Mentre maggioranza e opposizione se le danno (verbalmente) di santa ragione, il silenzio della Regione guidata dall’ex sindaco di Foligno ed ex plurideputata Pci, Maria Rita Lorenzetti, è imbarazzante per lo scaricabarile e i distinguo che fanno ridere anche…le scrofe coinvolte loro malgrado nell’operazione “Laguna de cerdos”…….”

2 Responses to Pubblichiamo uno stralcio dell’articolo scritto dal noto giornalista umbro del ‘Sole 24 ore’ Roberto Galullo, autore anche del blog di successo ‘Guardie o Ladri’, reso noto dalla rivista ‘Umbria Left’: “LA QUESTIONE MORALE TRA I PROFUGHI DEL PCI IN UMBRIA E’ DEVASTANTE”

  1. grillo parlante on 15 agosto 2009 at 11:05

    scandalo nello scandalo, almeno nella nostra zona, Stroncone e frazioni limitrofe, e’ che dopo l’incendio del magazzino che ha diffuso nell’aria dosi massicce di diossina, dopo che il sindaco, ha firmato una ordinanza con i dati rilevati da Arpa e ASL ( a dir poco allarmenti) in cui si VIETA la commercializzazione di foraggi, animali, derivati dell’agricoltura e dell’allevamento ecc ecc, NESSUNO si preoccupa di controllare ch tale ordinanza venga rispettata.
    La situazione ad oggi e’ questa, il formaggio viene venduto, la carne viene macellata, gli ortaggi vengono venduti, il foraggio viene usato.
    Magari proprio lo stesso foraggio che era “parcheggiato” affianco del sito incendiato.
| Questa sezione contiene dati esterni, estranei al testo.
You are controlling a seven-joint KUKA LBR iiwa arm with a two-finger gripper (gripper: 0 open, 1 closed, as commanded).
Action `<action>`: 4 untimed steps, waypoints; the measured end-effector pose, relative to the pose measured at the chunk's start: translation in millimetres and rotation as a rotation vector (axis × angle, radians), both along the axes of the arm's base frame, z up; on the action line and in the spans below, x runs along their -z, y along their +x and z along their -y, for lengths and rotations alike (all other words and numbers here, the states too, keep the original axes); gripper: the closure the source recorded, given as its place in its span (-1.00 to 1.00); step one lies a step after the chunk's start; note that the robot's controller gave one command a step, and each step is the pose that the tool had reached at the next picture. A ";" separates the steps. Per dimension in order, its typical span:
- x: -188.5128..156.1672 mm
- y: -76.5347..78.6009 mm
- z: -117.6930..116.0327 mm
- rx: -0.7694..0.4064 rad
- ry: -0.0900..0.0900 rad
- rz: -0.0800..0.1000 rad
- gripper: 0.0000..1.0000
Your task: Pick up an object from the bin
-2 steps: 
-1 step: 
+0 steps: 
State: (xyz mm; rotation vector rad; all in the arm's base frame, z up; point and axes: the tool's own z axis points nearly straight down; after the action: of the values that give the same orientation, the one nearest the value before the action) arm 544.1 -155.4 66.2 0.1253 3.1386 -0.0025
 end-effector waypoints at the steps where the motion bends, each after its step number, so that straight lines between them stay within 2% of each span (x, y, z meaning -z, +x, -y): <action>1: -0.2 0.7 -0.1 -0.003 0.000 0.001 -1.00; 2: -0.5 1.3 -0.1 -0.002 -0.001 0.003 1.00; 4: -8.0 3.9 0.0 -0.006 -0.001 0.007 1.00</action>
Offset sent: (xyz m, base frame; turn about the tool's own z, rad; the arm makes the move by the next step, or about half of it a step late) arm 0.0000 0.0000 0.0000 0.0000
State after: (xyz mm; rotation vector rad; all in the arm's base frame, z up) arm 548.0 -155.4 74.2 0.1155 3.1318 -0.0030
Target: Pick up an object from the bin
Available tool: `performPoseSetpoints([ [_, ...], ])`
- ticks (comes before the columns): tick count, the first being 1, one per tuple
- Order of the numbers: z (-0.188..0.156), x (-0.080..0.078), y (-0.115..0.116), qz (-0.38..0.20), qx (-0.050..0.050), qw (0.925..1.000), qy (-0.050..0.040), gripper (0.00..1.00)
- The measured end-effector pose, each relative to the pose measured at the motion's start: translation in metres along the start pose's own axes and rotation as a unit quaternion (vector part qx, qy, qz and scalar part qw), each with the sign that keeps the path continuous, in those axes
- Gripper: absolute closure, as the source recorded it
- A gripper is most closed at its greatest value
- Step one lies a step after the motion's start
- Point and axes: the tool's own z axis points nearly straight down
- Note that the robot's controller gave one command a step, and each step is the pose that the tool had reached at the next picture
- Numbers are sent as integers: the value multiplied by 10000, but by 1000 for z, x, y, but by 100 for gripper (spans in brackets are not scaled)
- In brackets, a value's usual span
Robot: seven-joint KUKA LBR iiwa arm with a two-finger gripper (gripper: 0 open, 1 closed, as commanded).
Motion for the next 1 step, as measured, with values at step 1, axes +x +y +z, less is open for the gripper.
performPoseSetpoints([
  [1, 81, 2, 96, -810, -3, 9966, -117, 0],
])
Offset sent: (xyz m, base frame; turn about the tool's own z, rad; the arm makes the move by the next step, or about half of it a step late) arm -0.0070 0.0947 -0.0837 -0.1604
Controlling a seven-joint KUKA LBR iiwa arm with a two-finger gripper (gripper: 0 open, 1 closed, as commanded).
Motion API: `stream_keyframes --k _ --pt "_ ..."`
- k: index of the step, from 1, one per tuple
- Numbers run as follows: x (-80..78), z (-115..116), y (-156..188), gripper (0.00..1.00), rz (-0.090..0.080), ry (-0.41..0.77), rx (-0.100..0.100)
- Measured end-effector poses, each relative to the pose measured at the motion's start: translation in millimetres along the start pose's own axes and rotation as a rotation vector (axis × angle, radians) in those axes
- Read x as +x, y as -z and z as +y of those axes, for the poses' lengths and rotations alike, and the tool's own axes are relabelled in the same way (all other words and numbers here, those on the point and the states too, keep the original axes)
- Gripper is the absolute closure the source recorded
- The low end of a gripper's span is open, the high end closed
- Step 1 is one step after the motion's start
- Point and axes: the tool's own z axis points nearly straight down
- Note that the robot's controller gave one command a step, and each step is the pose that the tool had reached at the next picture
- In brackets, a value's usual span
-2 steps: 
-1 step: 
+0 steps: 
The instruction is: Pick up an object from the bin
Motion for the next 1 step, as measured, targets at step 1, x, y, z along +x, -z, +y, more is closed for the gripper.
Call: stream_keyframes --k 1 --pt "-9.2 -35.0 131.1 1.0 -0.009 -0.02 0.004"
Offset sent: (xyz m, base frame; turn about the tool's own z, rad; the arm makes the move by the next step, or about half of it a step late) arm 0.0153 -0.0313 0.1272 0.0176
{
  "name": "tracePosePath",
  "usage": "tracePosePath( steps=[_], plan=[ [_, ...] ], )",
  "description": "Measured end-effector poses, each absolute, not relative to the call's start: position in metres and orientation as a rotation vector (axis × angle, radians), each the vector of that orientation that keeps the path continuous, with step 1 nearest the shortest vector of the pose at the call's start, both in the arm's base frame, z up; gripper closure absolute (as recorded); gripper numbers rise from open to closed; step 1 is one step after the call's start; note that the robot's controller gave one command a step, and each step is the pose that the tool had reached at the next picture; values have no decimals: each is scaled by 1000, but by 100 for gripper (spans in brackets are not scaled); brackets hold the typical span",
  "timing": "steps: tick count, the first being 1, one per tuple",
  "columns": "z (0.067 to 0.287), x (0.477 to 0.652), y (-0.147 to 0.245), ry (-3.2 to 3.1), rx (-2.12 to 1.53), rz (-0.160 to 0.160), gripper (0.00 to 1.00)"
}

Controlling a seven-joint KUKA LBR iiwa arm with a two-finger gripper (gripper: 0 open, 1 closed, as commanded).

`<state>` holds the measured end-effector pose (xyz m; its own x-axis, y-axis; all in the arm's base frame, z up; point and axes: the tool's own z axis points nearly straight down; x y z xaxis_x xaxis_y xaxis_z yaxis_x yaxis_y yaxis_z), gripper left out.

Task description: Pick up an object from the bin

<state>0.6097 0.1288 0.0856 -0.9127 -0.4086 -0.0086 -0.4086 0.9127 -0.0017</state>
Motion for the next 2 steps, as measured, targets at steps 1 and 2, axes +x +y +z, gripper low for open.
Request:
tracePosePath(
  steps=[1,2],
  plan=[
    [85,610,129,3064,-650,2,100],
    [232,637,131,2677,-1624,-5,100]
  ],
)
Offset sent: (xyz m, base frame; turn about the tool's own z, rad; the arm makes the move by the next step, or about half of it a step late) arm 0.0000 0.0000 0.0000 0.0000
Se vai in comune a chiedere lumi ti rispondono….e che possiamo fare?
    Ma i Carabinieri, le Guardie Forestali, i vigili Urbani dove sono? Signori miei prima di criticare la mafia in sicilia o la camorra in campania, riflettiamo bene sulle logiche di potere che si celano dietro questi fatti e sul perche’ pure da noi esistono famiglie di intoccabili

  2. roberto on 25 agosto 2011 at 21:05

    Il Niky Vendola di Lamezia Terme (Gianni Speranza) affida incarichi professionali al nipote. Quotidiano della Calabria di oggi. Altro che trasparenza e meritocrazia.